(Material for the task begins)

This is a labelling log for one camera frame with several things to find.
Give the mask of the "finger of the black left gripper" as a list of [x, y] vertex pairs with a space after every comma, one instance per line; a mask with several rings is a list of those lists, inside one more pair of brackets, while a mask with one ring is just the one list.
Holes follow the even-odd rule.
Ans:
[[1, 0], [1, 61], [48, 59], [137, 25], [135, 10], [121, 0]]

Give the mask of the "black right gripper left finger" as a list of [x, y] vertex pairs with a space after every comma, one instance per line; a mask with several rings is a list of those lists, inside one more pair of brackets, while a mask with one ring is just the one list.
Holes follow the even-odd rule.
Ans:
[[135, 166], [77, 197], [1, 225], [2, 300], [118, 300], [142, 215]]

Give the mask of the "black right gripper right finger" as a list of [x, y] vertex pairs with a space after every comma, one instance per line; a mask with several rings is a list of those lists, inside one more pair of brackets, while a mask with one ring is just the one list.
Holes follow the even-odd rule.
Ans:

(Material for the task ends)

Exercise requirements => Retype the listing. Match it exactly.

Completed task =>
This is a labelling log for one camera frame with several things to find.
Give the mask of the "finger of the black left gripper" as a list of [x, y] vertex pairs with a space after every comma, one instance per line; a mask with several rings is a list of those lists, inside one more pair of brackets, while a mask with one ring is just the one list.
Holes follow the even-odd rule.
Ans:
[[1, 0], [1, 61], [48, 59], [137, 25], [135, 10], [121, 0]]

Give the mask of the "black right gripper left finger" as a list of [x, y] vertex pairs with a space after every comma, one instance per line; a mask with several rings is a list of those lists, inside one more pair of brackets, while a mask with one ring is just the one list.
Holes follow the even-odd rule.
Ans:
[[135, 166], [77, 197], [1, 225], [2, 300], [118, 300], [142, 215]]

Give the mask of the "black right gripper right finger" as a list of [x, y] vertex pairs with a space after every comma, one instance per line; a mask with several rings is a list of those lists, inside one more pair of brackets, while a mask with one ring is just the one list.
Holes follow the even-odd rule.
Ans:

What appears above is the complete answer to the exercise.